Поставив плазменный резак на минимум, Риндир осторожно надрезал несколько коконов:

— Мышь, еще мышь… А тут что-то вроде маленького зайца. Или большого кролика. Бледная горлинка. И семейство куропаток. Потому что коричневые с оранжевым, — уточнил для Люба он.

— Вечно наш мозг проводит аналогии. Если кисточки на ушах — так непременно рысь, даже если голубая…

— Мозгу надо на что-то опираться, чтобы не спятить, — штурман наклонился, глядя, как защитный костюм поглощает слизь, в которую Риндир по случайности влез. — Если тебя вертит водоворот, ты поневоле будешь хвататься за ветки или камни, даже соломинку. Это инстинкт.

— Вот тянет тебя на философию… — пробурчал Люб. — Ладно, оставим паучка, поймаем поближе которого. Хотя вот прямо руки чешутся его вскрыть.

— Джек-Потрошитель, — улыбнулся Риндир. Отпустило. Настроение опять становилось безоблачным. Элвилин никогда надолго не зацикливались на проблемах, такими уж их создали. Людям они даже казались чересчур легкомысленными.

— А ведь это здорово, что мы нашли планету живую и обитаемую, — заявил он, выбираясь из ямы.

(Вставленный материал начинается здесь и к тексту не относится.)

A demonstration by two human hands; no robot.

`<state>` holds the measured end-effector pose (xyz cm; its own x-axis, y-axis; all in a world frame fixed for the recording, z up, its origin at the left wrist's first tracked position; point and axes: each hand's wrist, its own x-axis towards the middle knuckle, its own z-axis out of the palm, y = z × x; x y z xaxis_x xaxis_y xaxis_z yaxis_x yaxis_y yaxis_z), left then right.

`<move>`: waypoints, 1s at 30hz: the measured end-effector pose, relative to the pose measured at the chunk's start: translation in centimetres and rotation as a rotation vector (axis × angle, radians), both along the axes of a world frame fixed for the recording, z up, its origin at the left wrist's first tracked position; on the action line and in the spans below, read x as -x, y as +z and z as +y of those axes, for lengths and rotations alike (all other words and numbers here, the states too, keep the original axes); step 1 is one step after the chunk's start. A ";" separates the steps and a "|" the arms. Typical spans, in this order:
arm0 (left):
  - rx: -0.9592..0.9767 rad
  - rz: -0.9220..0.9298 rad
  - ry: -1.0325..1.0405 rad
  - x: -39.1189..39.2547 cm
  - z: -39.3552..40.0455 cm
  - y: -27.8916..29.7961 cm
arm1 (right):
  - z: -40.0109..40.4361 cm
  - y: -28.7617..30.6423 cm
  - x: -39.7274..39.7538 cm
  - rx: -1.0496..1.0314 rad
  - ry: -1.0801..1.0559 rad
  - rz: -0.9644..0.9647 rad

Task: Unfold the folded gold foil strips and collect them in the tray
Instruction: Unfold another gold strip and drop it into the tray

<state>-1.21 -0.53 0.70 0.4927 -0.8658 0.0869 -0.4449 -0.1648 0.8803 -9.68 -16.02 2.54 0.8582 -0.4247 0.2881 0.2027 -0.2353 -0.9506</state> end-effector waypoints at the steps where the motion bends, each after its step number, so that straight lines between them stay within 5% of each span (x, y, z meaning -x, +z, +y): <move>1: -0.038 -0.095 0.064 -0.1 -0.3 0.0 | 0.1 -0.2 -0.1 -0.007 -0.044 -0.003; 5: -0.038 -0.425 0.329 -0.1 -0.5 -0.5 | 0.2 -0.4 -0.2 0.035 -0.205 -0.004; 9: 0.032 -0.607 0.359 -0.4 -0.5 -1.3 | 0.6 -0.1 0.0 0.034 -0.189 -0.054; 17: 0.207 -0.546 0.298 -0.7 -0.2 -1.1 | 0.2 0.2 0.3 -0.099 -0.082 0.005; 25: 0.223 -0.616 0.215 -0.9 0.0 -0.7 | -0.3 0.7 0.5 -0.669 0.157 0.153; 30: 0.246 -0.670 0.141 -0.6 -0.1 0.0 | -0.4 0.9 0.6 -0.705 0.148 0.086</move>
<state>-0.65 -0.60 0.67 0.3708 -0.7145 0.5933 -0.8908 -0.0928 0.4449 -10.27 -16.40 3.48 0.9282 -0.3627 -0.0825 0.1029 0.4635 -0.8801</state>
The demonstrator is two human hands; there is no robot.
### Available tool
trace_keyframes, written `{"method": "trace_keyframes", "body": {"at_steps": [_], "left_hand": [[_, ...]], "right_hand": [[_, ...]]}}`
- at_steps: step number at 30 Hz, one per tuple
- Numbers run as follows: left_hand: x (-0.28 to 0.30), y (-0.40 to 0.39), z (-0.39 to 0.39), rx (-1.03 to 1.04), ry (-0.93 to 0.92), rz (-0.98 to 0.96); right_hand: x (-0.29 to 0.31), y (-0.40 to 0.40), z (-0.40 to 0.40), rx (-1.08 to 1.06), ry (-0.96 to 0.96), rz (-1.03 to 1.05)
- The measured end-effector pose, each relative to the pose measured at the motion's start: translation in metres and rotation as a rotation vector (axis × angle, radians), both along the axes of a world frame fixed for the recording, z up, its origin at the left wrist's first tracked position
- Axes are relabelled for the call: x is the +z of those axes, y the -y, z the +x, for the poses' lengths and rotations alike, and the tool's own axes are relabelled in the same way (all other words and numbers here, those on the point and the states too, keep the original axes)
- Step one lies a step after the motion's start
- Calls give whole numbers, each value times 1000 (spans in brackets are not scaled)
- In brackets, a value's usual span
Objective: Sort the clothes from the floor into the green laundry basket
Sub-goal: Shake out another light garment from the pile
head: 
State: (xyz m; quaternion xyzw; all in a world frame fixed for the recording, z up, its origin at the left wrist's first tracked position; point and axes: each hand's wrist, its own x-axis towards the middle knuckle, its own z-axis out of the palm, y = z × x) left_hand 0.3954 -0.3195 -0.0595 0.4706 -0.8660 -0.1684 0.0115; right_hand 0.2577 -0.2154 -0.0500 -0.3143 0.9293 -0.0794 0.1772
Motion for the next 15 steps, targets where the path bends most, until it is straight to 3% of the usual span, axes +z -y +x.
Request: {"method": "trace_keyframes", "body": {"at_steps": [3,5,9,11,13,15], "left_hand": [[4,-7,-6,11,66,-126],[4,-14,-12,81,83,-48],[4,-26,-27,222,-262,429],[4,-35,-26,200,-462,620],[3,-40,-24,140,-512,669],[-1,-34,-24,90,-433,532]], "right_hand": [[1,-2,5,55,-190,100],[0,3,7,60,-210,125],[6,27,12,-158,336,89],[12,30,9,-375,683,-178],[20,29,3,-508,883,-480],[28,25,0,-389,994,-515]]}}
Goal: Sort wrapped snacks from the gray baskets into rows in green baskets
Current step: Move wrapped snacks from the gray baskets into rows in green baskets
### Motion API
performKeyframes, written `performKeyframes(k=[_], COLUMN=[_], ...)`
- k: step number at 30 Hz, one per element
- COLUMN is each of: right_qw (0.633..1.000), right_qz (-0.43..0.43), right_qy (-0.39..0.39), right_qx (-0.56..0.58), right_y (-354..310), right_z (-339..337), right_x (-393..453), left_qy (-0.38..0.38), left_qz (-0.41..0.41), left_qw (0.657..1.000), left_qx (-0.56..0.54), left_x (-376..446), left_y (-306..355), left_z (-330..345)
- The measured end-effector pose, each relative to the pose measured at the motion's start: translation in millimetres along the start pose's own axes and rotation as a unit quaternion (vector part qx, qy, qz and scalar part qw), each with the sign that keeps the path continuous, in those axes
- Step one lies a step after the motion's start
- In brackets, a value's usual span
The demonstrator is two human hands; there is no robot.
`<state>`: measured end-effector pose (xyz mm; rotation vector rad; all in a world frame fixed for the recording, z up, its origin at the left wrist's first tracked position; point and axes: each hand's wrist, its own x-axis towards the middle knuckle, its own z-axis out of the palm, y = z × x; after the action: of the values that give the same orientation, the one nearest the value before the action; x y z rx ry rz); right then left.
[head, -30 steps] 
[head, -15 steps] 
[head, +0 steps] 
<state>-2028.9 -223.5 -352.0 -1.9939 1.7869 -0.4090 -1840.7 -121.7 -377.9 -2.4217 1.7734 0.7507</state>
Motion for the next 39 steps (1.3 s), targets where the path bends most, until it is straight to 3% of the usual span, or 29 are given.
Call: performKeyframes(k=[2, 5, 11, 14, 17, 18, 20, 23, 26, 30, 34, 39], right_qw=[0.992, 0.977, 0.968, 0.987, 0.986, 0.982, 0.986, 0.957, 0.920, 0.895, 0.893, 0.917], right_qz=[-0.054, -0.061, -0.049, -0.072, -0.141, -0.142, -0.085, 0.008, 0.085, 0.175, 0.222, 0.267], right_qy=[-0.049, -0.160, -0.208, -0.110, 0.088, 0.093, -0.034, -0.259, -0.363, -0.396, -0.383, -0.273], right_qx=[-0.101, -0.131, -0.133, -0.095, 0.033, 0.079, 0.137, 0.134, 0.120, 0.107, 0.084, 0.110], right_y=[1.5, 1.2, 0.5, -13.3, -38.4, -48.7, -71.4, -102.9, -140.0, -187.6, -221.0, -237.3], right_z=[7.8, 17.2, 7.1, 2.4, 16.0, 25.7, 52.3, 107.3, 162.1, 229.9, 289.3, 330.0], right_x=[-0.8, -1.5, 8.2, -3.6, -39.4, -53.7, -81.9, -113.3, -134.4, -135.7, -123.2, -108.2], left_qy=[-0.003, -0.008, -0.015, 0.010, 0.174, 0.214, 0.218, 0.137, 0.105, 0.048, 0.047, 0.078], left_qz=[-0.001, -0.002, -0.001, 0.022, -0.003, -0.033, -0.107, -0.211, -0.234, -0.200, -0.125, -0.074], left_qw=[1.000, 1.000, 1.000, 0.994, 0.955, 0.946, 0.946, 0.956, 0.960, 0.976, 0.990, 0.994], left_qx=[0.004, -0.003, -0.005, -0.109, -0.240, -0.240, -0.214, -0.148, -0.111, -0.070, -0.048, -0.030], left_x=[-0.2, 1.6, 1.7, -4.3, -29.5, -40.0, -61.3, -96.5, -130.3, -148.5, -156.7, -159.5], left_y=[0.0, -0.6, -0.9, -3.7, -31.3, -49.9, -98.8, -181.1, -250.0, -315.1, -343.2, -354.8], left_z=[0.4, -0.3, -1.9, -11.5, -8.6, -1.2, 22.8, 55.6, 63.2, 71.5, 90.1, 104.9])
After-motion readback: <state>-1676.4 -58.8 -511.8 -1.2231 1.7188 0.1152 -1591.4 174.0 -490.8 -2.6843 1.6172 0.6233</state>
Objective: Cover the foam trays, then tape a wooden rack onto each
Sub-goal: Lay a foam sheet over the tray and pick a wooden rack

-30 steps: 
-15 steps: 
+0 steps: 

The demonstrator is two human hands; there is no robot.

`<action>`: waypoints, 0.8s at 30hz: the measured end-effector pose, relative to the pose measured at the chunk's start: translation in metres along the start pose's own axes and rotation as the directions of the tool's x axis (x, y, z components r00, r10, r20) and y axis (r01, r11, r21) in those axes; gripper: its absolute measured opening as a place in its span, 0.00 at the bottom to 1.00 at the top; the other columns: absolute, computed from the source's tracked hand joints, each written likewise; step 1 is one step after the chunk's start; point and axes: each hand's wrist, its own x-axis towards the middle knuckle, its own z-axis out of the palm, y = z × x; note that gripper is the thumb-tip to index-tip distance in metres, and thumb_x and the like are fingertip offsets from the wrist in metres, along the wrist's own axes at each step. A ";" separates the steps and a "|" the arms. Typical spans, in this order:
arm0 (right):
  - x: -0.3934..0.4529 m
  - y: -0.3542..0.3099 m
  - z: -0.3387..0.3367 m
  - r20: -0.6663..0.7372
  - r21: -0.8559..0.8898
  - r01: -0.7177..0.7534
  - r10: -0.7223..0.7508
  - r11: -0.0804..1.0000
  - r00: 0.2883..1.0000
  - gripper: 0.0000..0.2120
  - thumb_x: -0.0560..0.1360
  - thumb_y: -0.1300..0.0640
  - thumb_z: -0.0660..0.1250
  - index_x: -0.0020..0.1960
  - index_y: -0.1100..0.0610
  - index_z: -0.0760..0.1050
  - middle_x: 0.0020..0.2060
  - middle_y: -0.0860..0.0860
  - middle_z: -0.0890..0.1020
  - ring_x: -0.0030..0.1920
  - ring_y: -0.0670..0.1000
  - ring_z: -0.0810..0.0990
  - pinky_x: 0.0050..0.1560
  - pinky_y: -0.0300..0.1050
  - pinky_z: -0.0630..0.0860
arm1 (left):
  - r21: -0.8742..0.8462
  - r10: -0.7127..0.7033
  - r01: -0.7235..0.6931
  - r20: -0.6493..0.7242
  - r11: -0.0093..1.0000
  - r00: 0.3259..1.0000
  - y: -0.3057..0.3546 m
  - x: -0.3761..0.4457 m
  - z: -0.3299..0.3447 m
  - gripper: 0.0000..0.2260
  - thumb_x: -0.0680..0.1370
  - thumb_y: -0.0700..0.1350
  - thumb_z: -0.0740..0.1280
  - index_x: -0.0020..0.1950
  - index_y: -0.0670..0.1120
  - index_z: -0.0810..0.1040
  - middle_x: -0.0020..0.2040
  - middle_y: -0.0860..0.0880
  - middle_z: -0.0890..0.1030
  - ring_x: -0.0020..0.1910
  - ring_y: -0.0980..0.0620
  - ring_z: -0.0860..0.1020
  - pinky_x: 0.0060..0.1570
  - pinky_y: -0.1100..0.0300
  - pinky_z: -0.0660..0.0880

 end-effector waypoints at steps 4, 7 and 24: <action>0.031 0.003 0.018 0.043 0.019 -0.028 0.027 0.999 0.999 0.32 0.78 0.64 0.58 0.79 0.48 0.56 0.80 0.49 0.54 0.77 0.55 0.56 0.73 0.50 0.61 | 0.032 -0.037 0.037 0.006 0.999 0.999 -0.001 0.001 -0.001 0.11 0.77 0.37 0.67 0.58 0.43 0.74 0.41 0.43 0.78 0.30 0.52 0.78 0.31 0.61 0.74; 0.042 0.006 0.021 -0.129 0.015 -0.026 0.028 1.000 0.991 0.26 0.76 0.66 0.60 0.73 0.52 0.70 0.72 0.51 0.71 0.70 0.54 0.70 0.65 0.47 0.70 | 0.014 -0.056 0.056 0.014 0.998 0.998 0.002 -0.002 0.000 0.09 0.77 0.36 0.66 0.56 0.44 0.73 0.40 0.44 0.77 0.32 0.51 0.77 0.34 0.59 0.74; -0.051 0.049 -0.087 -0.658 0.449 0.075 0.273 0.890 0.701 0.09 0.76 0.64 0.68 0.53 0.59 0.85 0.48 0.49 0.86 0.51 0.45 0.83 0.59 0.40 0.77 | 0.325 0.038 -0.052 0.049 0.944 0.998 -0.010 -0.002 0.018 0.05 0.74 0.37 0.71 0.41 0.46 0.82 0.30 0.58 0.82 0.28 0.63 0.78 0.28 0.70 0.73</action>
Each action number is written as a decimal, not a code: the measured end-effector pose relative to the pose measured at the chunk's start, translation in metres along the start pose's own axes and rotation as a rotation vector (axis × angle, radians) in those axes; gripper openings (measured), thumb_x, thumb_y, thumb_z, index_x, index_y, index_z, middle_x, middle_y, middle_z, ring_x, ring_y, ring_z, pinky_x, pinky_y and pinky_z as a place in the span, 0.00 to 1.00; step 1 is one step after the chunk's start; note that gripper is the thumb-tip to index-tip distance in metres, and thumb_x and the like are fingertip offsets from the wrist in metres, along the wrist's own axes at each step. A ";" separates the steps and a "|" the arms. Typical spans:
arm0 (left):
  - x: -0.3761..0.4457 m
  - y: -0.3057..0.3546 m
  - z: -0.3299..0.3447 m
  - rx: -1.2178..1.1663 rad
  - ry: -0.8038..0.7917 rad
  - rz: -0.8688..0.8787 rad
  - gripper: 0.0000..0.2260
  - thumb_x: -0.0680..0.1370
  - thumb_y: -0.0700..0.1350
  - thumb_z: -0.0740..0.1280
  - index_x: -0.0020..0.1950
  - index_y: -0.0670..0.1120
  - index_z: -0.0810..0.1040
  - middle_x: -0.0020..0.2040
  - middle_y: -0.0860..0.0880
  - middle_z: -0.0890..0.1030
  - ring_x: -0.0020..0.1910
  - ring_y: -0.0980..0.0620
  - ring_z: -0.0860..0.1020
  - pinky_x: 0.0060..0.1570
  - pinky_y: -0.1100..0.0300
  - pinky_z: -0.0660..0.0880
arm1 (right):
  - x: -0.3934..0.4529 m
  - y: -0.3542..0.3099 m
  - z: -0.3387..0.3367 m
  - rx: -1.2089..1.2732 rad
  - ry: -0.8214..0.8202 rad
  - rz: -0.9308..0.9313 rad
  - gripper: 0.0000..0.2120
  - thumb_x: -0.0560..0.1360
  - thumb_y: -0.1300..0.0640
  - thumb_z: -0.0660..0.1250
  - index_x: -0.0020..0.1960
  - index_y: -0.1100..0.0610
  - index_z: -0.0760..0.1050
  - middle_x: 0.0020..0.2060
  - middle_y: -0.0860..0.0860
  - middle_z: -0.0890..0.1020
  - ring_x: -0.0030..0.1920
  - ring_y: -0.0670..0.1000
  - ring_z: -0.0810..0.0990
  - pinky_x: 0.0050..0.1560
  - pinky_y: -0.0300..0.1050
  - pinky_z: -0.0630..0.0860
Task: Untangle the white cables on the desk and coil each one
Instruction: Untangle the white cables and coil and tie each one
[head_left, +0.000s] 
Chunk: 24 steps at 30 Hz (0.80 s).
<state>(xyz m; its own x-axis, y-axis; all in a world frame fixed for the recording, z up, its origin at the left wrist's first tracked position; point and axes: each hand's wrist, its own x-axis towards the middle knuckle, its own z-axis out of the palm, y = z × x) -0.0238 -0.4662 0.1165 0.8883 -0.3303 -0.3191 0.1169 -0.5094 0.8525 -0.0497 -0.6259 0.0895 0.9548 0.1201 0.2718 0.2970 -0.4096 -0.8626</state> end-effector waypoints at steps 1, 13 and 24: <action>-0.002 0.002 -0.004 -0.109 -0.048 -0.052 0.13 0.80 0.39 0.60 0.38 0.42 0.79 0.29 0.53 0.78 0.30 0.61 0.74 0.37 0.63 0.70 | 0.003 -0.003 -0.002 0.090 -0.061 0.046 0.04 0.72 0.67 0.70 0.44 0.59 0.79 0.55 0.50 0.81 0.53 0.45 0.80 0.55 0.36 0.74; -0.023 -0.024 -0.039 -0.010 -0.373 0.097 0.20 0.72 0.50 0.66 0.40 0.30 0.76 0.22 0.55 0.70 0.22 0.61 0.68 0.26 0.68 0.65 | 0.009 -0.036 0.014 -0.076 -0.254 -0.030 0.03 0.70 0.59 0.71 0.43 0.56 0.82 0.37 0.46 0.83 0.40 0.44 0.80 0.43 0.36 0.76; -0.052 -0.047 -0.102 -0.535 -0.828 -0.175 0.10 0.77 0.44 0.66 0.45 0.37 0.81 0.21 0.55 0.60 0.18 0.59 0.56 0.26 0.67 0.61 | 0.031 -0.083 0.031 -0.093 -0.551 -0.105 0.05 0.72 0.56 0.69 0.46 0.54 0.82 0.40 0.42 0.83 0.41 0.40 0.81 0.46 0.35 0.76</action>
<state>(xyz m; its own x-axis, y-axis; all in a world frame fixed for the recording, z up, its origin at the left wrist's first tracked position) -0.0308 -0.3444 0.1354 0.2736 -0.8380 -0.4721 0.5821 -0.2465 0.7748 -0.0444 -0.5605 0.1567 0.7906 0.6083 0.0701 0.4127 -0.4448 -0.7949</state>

— Конечно, — согласился Люб. — Я же не из баловства кошачью форму принимал. Мне хотелось понять ее поближе, узнать, какая она настоящая. А из звездолета и даже в защитном костюме к ней не прикоснешься…

— И все равно нам Аурора открутит головы.

Люб опустился на корточки и сделал вид, что изящно, как благородная дама, нюхает мелкий голубой цветочек. Очень вышло похоже на Аурору. Риндир засмеялся.

— Так ведь не сейчас!

Местность медленно понижалась, почва делалась топкой. Приходилось тщательно выбирать, куда поставить ногу.

— А ведь настоящее болото еще не начиналось, — утешал Люб.

Риндир выбрался на кочку, поросшую разлапистой белой, даже на вид острой травой и стал сердито отряхивать комбинезон.

— Может, прямо отсюда на кибере поедем?

Люб послал ему ехидный взгляд золотистых глаз из-под массивного лба:

— А не хочешь ли ты, милый друг, побыть, значится, Фрейей?

— Э-э… — заморгал пушистыми рыжими ресницами штурман. Люб потыкал в него пальцем, приводя в чувство:

— Проехаться на моей фюлгье верхом, темнота!

— А тебе не повредит?

Штурман осторожно сдвинул с лица дыхательную маску. И, точно дожидаясь этого, влажный, душный, насыщенный тяжелыми ароматами гниения и пыльцой воздух мокрым полотенцем шлепнулся на лицо, у которого завилась, зазудела, нацелилась искусать мелкая, въедливая, как суперкарго Фрезия, мошка. Риндир поспешно вернул маску на место и заизвивался, пытаясь почесаться между лопатками.